Portland City Officials Denigrate Multnomah County Homelessness Spending

A 10-minute sidebar during a meeting of the Portland City Council displayed conspicuous bitterness.

Commissioner Mingus Mapps (Blake Benard)

In a Nov. 14 meeting of the Portland City Council, the five-member body spent 10 minutes lambasting Multnomah County officials on their lackluster response to the homelessness crisis even as county coffers overflow with tax dollars specifically for that purpose.

The rage—particularly expressed by Mayor Ted Wheeler and City Commissioner Mingus Mapps—seemed to stem, in part, from the severe budget cuts faced by the transportation and permitting bureaus, reductions that will likely result in more than 150 city layoffs.

“We are slowly exiting the core responsibilities of the city of Portland in order to pick up the responsibilities Multnomah County is failing to address,” Mapps said.

While Wheeler and Multnomah County Chair Jessica Vega Pederson for much of this year have touted their insistence on working together in lockstep to remediate homelessness, fissures in recent months have called into question the strength of their relationship. Most notably, Vega Pederson for months contributed no county money to help set up and run the city’s large sanctioned encampments.

Wheeler noted that most of the city’s homelessness efforts in recent years are backed by one-time funds—most of them federal COVID-19 relief dollars dispersed to cities—that soon expire.

“Meanwhile, the county has so much money to address homelessness they can’t spend it,” Wheeler said, visibly upset. “They’re defaulting on their ability to spend it, and we’re sitting here like the little kid in the front row saying, ‘Ooh, pick me, pick me!’”

The City Council meeting this morning had nothing to do with Multnomah County. In fact, it was a meeting to discuss how the City Council will shift its budget to prepare for the new form of government to take effect at the start of 2025. City commissioners prior to the meeting ranked budgeting priorities based on particular issue clusters, like economic recovery, homelessness and public safety. Then they discussed how those responses would shape the future city budget.

But when it came to discussing homelessness priorities, Mapps and others on the City Council pointed out an irony: City Council members ranked moving people out of homelessness as their highest priority, even though that’s primarily the job of Multnomah County.

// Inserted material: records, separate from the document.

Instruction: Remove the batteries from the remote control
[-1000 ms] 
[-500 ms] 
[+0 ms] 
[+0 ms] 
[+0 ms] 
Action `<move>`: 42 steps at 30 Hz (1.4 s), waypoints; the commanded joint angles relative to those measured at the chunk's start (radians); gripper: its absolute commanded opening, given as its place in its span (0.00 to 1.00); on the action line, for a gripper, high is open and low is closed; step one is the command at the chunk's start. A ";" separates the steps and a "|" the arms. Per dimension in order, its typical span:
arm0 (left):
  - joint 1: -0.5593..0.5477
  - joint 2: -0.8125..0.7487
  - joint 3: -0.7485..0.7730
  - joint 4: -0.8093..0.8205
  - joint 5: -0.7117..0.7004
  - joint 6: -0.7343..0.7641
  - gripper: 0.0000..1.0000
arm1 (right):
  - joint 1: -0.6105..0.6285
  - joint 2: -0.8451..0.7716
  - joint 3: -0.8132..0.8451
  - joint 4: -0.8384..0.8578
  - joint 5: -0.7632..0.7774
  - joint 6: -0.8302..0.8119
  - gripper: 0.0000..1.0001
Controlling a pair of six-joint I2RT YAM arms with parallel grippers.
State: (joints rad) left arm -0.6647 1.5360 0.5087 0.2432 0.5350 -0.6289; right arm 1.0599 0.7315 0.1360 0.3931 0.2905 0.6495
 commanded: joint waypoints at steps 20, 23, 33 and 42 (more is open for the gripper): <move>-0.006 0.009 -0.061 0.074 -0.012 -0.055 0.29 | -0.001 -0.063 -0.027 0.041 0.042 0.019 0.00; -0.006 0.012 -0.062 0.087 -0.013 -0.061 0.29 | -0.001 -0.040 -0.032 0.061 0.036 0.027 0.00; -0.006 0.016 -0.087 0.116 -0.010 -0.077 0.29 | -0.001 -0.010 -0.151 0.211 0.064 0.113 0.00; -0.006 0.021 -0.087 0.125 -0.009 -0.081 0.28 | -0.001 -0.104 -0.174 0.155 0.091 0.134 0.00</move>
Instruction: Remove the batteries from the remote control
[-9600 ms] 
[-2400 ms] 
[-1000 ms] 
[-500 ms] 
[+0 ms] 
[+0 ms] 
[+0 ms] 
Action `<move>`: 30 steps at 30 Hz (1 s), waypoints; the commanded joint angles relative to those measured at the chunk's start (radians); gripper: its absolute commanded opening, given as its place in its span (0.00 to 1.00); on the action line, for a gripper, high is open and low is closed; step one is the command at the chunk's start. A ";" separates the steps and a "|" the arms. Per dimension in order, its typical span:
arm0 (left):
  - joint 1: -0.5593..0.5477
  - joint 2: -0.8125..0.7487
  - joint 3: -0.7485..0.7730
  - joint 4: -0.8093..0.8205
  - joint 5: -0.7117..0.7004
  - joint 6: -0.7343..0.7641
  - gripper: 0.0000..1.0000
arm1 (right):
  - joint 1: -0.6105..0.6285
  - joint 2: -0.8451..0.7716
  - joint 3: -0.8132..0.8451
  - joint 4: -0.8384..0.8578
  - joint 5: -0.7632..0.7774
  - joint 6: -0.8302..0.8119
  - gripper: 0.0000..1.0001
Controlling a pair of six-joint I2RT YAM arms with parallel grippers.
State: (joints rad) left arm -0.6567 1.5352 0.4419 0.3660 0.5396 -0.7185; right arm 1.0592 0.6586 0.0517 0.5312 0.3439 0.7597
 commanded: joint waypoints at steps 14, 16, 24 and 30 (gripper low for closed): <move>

“This graphic points to the dysfunction that we’re in. If you take a look at this, our top priority are exits from houselessness. On the other hand, that’s not what the city does. That’s what the county does,” Mapps said. “This is the weird warping effect that we have settled into in the Portland area. Something needs to change. And frankly, something with our county partners. The results we see here don’t make sense. It’s a sign that something fundamental has gone wrong.”

Wheeler did not hide his distaste for the county’s performance. “We are in fact pivoting city government to fill the void where other governments are either inactive or failing in the proposals they’ve put forth,” Wheeler said, “because somebody has to do it and somebody has to be successful.”